Supplied data
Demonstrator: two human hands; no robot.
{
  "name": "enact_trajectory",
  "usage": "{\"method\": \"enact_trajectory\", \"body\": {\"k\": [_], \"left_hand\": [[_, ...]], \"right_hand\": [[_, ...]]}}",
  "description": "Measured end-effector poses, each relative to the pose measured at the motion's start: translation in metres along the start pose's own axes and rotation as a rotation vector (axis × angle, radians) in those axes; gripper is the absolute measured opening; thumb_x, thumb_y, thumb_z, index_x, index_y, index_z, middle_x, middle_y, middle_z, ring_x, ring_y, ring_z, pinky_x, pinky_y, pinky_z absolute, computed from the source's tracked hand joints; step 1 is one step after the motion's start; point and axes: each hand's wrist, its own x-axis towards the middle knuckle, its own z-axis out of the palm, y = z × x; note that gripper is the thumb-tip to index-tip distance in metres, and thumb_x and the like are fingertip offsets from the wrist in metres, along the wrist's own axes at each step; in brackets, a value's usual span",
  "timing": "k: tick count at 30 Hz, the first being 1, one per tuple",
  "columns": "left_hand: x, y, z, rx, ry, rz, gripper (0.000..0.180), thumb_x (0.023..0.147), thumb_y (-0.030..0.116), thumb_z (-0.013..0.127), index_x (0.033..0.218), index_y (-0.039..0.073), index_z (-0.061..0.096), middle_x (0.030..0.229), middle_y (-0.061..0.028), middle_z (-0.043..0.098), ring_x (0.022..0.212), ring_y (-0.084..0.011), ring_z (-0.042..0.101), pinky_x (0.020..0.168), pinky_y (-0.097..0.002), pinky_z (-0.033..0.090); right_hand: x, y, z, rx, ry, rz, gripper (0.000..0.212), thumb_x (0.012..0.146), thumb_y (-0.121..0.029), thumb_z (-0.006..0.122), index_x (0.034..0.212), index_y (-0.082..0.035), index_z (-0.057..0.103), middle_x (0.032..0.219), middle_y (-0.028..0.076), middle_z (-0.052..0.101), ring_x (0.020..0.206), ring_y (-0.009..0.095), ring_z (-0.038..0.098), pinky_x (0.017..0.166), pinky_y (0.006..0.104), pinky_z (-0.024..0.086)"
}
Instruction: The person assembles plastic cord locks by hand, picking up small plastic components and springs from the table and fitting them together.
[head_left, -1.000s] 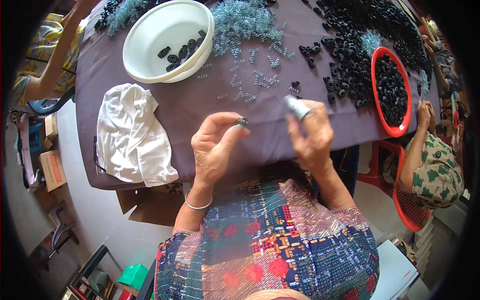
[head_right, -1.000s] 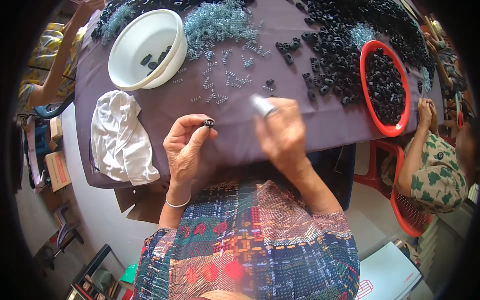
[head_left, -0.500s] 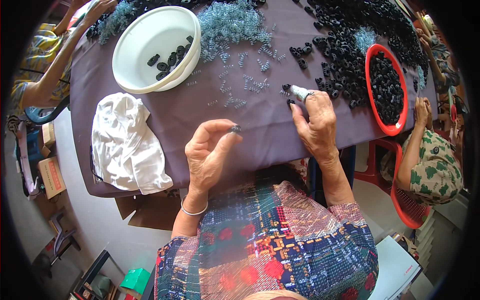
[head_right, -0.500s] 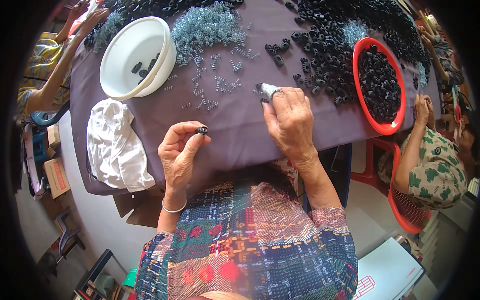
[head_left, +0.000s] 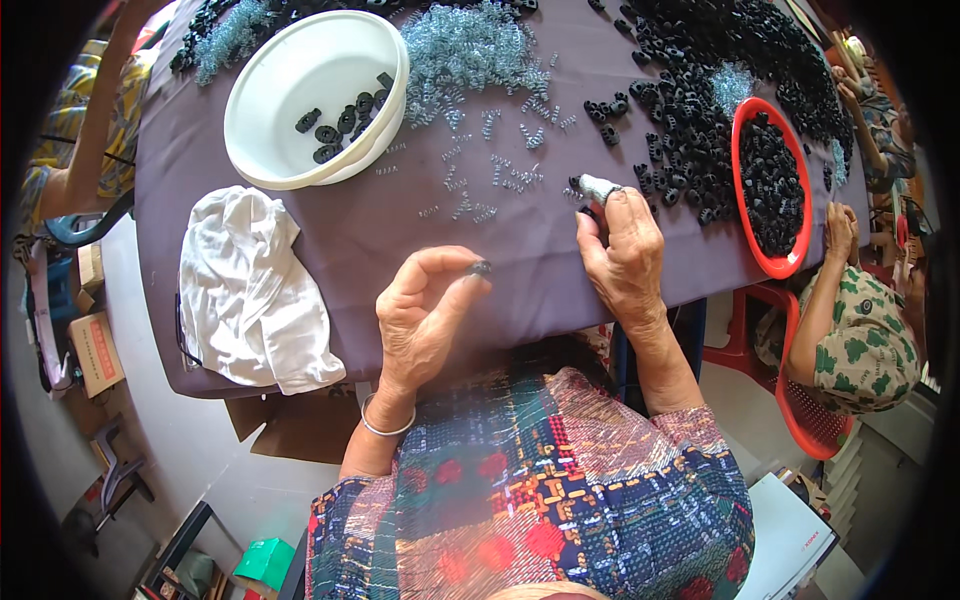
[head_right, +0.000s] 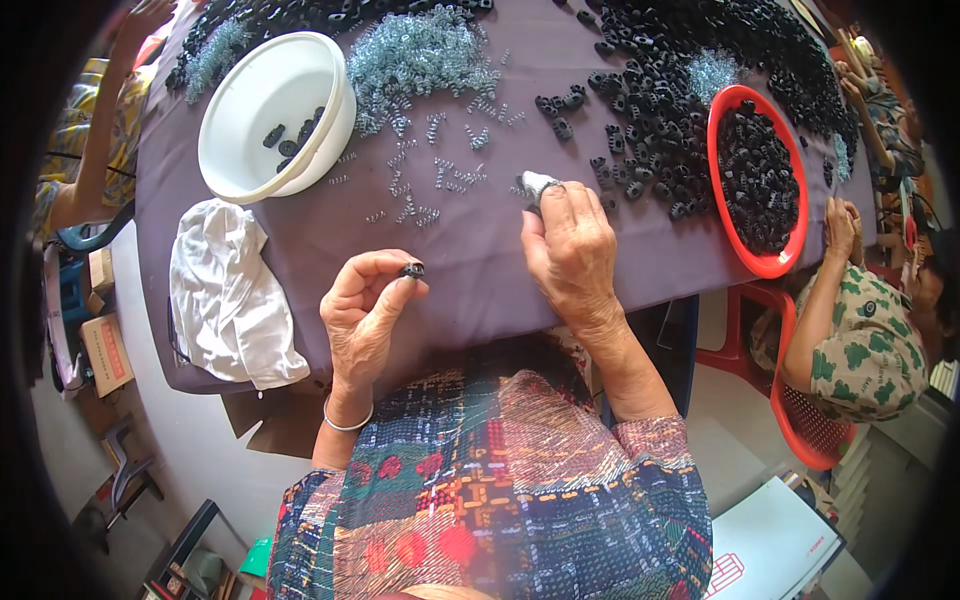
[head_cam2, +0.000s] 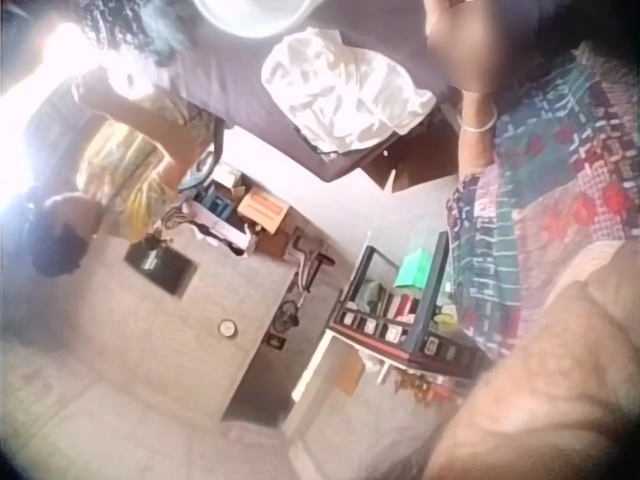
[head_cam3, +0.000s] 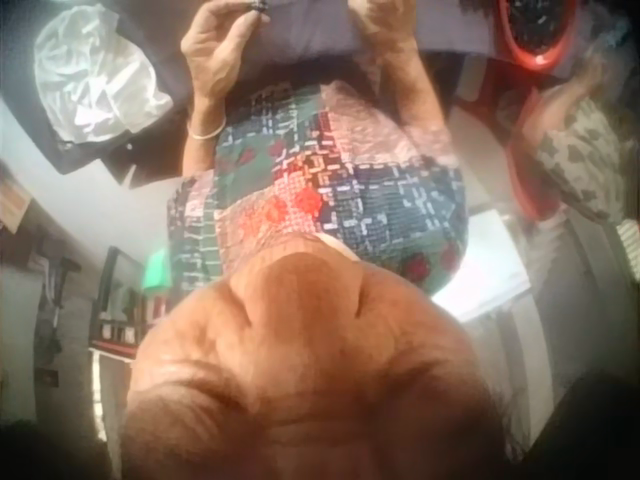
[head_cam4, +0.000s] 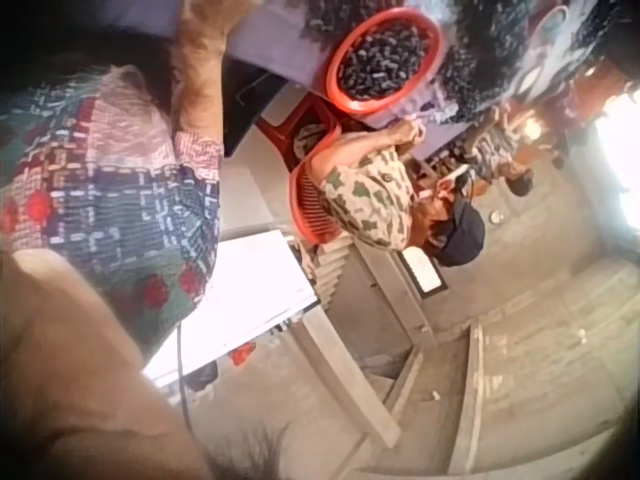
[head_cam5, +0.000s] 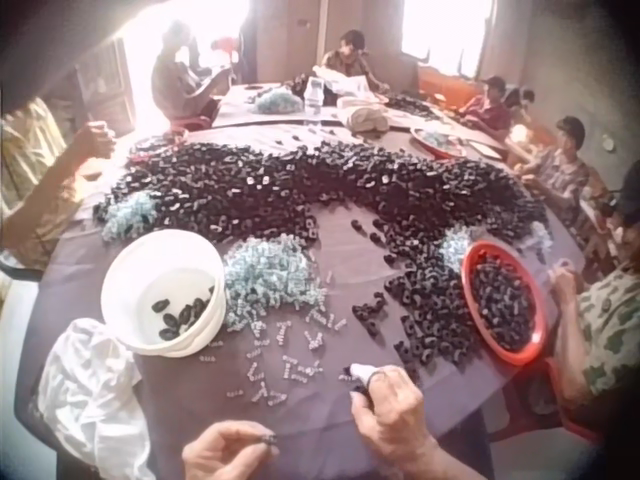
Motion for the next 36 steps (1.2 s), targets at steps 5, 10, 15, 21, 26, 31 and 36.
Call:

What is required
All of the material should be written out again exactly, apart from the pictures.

Your solution
Demonstrator: two human hands; no robot.
{
  "name": "enact_trajectory",
  "usage": "{\"method\": \"enact_trajectory\", \"body\": {\"k\": [_], \"left_hand\": [[_, ...]], \"right_hand\": [[_, ...]]}}",
  "description": "Measured end-effector poses, each relative to the pose measured at the motion's start: translation in metres along the start pose's own axes and rotation as a rotation vector (axis × angle, radians) in those axes; gripper is the absolute measured opening; thumb_x, thumb_y, thumb_z, index_x, index_y, index_z, middle_x, middle_y, middle_z, ring_x, ring_y, ring_z, pinky_x, pinky_y, pinky_z absolute, computed from the source's tracked hand joints; step 1 is one step after the motion's start; point and axes: each hand's wrist, its own x-axis towards the middle knuckle, its own z-axis out of the palm, y = z × x; note that gripper is the thumb-tip to index-tip distance in metres, and thumb_x and the like are fingertip offsets from the wrist in metres, along the wrist's own axes at each step; in brackets, a value's usual span",
  "timing": "k: tick count at 30 Hz, the first being 1, one per tuple",
  "columns": "left_hand: x, y, z, rx, ry, rz, gripper (0.000..0.180), thumb_x (0.023..0.147), thumb_y (-0.030..0.116), thumb_z (-0.013..0.127), index_x (0.033..0.218), index_y (-0.039..0.073), index_z (-0.061..0.096), middle_x (0.030..0.229), middle_y (-0.061..0.028), middle_z (-0.043..0.098), ring_x (0.022..0.212), ring_y (-0.084..0.011), ring_z (-0.042..0.101), pinky_x (0.020..0.168), pinky_y (-0.097..0.002), pinky_z (-0.033..0.090); right_hand: x, y, z, rx, ry, rz, gripper (0.000..0.212), thumb_x (0.012..0.146), thumb_y (-0.121..0.029), thumb_z (-0.006..0.122), index_x (0.034..0.212), index_y (-0.082..0.035), index_z (-0.057..0.103), middle_x (0.032..0.219), middle_y (-0.028..0.076), middle_z (-0.052..0.101), ring_x (0.020..0.206), ring_y (-0.009..0.095), ring_z (-0.038..0.098), pinky_x (0.017..0.166), pinky_y (0.006..0.104), pinky_z (-0.024..0.086)"
}
Instruction: The person assembles plastic cord locks by hand, picking up small plastic components and springs from the table and fitting them together.
[head_left, -1.000s] 
[head_right, -1.000s] 
[head_left, -0.500s] 
[head_right, -0.500s] 
[head_left, +0.000s] 
[head_right, +0.000s] 
[head_cam2, +0.000s] 
[head_cam3, +0.000s] 
[head_cam4, +0.000s] 
[head_cam5, +0.000s] 
Motion for the next 36 steps (1.2 s), targets at steps 5, 10, 15, 21, 26, 31 and 36.
Call:

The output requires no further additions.